▶ [Exercise aim]: When the line containing "x=60, y=177" is reached, begin reproducing lines exactly and continue through the last line of the records below.

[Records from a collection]
--- START ---

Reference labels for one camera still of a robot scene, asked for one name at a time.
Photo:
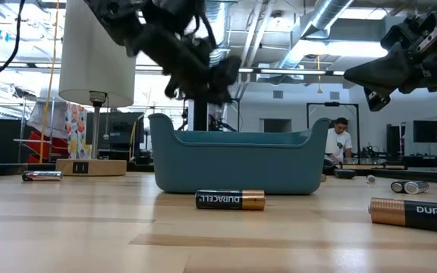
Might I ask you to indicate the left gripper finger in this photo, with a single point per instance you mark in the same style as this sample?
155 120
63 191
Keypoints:
228 72
218 96

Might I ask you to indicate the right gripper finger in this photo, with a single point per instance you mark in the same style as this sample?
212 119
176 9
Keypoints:
378 100
381 72

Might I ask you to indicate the teal plastic bin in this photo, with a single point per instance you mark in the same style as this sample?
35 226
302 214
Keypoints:
241 167

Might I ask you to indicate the silver battery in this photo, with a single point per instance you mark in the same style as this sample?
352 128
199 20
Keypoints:
397 186
416 187
370 179
42 175

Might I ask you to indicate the black copper Duracell battery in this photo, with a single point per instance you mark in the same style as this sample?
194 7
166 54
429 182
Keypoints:
323 177
415 215
230 199

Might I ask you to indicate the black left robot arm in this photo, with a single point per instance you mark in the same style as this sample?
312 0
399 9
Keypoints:
108 17

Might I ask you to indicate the black monitor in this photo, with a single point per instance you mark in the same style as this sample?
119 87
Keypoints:
120 130
428 131

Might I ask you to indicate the person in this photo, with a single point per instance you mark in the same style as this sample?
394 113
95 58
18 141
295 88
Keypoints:
338 144

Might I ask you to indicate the white shade wooden base lamp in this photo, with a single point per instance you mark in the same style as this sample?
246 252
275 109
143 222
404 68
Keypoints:
93 57

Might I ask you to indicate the floral patterned cloth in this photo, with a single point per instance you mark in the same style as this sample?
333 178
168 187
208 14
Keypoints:
76 130

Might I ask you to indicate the red rack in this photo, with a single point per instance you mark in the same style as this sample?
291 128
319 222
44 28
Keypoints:
48 146

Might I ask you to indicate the ribbed ventilation duct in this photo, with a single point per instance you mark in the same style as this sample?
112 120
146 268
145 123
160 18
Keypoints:
220 38

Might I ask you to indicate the black frame stand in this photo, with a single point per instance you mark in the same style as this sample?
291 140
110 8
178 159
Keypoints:
332 104

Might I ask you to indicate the silver ventilation duct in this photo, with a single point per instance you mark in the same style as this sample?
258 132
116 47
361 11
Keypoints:
324 15

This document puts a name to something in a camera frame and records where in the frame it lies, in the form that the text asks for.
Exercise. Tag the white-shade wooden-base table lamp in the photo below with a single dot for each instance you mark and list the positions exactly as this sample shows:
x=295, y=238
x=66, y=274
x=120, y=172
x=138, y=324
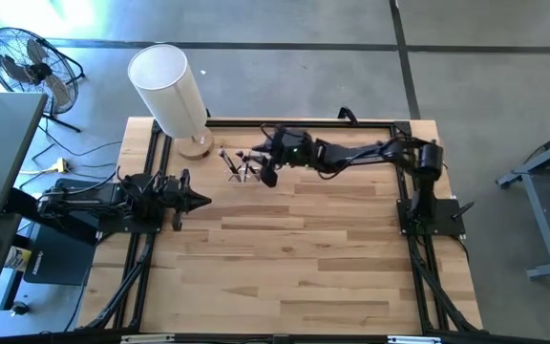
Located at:
x=170, y=91

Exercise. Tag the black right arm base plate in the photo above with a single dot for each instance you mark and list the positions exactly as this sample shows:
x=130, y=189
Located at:
x=442, y=217

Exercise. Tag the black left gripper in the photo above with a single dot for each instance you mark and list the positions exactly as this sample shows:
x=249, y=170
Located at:
x=182, y=200

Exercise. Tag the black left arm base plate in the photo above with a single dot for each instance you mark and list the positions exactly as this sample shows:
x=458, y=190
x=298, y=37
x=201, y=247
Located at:
x=132, y=224

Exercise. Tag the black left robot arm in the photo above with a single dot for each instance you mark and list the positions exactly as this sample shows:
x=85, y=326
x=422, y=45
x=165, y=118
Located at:
x=89, y=200

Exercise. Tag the grey metal cart frame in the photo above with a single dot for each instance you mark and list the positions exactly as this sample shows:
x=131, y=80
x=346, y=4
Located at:
x=537, y=210

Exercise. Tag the clear acrylic brush organizer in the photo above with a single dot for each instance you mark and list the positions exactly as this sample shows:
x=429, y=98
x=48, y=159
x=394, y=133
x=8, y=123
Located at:
x=237, y=180

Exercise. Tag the black caster wheel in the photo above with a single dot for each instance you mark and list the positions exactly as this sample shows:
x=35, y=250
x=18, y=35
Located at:
x=19, y=308

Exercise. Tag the black floor fan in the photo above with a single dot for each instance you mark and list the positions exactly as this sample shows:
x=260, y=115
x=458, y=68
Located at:
x=36, y=71

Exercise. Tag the grey desk top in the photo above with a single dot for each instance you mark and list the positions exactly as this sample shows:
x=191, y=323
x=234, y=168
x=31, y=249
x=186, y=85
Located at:
x=3, y=143

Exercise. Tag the yellow power strip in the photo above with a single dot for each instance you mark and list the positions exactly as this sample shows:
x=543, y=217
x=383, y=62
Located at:
x=57, y=165

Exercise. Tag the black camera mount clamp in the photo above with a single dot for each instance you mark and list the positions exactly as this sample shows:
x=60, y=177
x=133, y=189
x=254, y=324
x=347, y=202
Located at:
x=347, y=113

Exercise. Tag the black aluminium table frame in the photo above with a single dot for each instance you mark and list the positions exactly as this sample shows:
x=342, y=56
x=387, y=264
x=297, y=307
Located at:
x=237, y=123

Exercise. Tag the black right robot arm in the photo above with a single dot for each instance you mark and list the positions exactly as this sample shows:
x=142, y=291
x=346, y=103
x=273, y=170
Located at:
x=351, y=153

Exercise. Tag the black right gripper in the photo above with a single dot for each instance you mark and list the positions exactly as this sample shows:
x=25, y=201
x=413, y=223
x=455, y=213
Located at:
x=294, y=148

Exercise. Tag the black flat box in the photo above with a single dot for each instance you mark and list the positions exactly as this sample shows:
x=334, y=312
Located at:
x=60, y=258

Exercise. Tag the silver bracket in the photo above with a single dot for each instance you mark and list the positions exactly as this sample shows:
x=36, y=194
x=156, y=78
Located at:
x=413, y=339
x=146, y=339

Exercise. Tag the dark-headed makeup brush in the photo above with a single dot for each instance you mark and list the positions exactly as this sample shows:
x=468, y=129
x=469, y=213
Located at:
x=242, y=160

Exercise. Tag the yellow labelled can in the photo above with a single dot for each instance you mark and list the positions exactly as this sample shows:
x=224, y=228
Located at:
x=17, y=259

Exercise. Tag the black lever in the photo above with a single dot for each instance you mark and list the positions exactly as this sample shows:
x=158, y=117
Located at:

--- END ---

▶ [Response to this task]:
x=60, y=177
x=133, y=189
x=254, y=324
x=347, y=202
Located at:
x=347, y=113

Exercise. Tag the black aluminium table frame in the photo above with a single dot for each instance you mark and list the positions exactly as this sample shows:
x=342, y=56
x=387, y=264
x=297, y=307
Located at:
x=237, y=123

Exercise. Tag the black right robot arm in the photo above with a single dot for each instance you mark and list the positions exactly as this sample shows:
x=142, y=291
x=346, y=103
x=273, y=170
Located at:
x=351, y=153

Exercise. Tag the black right gripper in the photo above with a single dot for each instance you mark and list the positions exactly as this sample shows:
x=25, y=201
x=413, y=223
x=455, y=213
Located at:
x=294, y=148

Exercise. Tag the black flat box in the photo above with a single dot for each instance you mark and list the positions exactly as this sample shows:
x=334, y=312
Located at:
x=60, y=258

Exercise. Tag the silver bracket in the photo above with a single dot for each instance you mark and list the positions exactly as this sample shows:
x=36, y=194
x=156, y=78
Located at:
x=413, y=339
x=146, y=339

Exercise. Tag the dark-headed makeup brush in the photo above with a single dot for each instance you mark and list the positions exactly as this sample shows:
x=468, y=129
x=469, y=213
Located at:
x=242, y=160

Exercise. Tag the yellow labelled can in the photo above with a single dot for each instance you mark and list the positions exactly as this sample shows:
x=224, y=228
Located at:
x=17, y=259

Exercise. Tag the black lever in the photo above with a single dot for each instance you mark and list the positions exactly as this sample shows:
x=158, y=117
Located at:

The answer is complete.